» **WHAT TO DO**
Would you transcribe all of the data exactly, down to the last character?

» **COLLECTED DATA**
++++++++++++++++++++
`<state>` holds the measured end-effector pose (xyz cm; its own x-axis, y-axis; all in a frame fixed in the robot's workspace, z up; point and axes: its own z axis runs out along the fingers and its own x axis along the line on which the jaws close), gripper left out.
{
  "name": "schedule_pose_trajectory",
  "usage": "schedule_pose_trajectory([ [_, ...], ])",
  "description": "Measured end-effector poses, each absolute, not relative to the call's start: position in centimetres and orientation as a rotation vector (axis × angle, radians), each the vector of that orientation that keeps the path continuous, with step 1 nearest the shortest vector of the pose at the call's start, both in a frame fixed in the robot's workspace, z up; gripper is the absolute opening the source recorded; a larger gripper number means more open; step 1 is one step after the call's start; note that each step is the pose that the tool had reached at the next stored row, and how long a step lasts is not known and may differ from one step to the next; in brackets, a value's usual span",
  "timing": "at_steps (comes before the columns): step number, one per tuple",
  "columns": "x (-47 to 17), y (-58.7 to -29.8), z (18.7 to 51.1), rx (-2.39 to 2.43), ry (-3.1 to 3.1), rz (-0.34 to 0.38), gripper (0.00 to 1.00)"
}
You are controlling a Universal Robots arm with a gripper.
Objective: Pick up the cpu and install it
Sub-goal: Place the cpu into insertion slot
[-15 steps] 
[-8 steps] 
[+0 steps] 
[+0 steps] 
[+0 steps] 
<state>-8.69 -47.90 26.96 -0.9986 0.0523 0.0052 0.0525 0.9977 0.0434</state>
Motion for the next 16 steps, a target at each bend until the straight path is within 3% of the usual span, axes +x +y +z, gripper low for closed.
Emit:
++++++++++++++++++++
» **RESULT FOR THIS EXERCISE**
`<state>` holds the measured end-effector pose (xyz cm; its own x-axis, y-axis; all in a frame fixed in the robot's workspace, z up; point and axes: its own z axis runs out along the fingers and its own x axis along the line on which the jaws close), gripper left out.
{
  "name": "schedule_pose_trajectory",
  "usage": "schedule_pose_trajectory([ [_, ...], ])",
  "description": "Measured end-effector poses, each absolute, not relative to the call's start: position in centimetres and orientation as a rotation vector (axis × angle, radians), each the vector of that orientation that keeps the path continuous, with step 1 nearest the shortest vector of the pose at the call's start, both in a frame fixed in the robot's workspace, z up; gripper is the absolute opening the source recorded; a larger gripper number means more open; step 1 is one step after the call's start; note that each step is the pose that the tool had reached at the next stored row, and how long a step lasts is not known and may differ from one step to the next; in brackets, a value's usual span",
  "timing": "at_steps (comes before the columns): step number, one per tuple",
  "columns": "x (-47 to 17), y (-58.7 to -29.8), z (18.7 to 51.1), rx (-2.39 to 2.43), ry (-3.1 to 3.1), rz (-0.34 to 0.38), gripper (0.00 to 1.00)"
}
You are controlling a Universal Robots arm with a gripper.
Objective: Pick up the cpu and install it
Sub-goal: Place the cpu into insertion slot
[-15 steps] 
[-8 steps] 
[+0 steps] 
[+0 steps] 
[+0 steps] 
<state>-8.69 -47.90 26.96 -0.9986 0.0523 0.0052 0.0525 0.9977 0.0434</state>
Motion for the next 16 steps, a target at each bend until the straight path is within 3% of the usual span, axes +x +y +z, gripper low for closed.
Emit:

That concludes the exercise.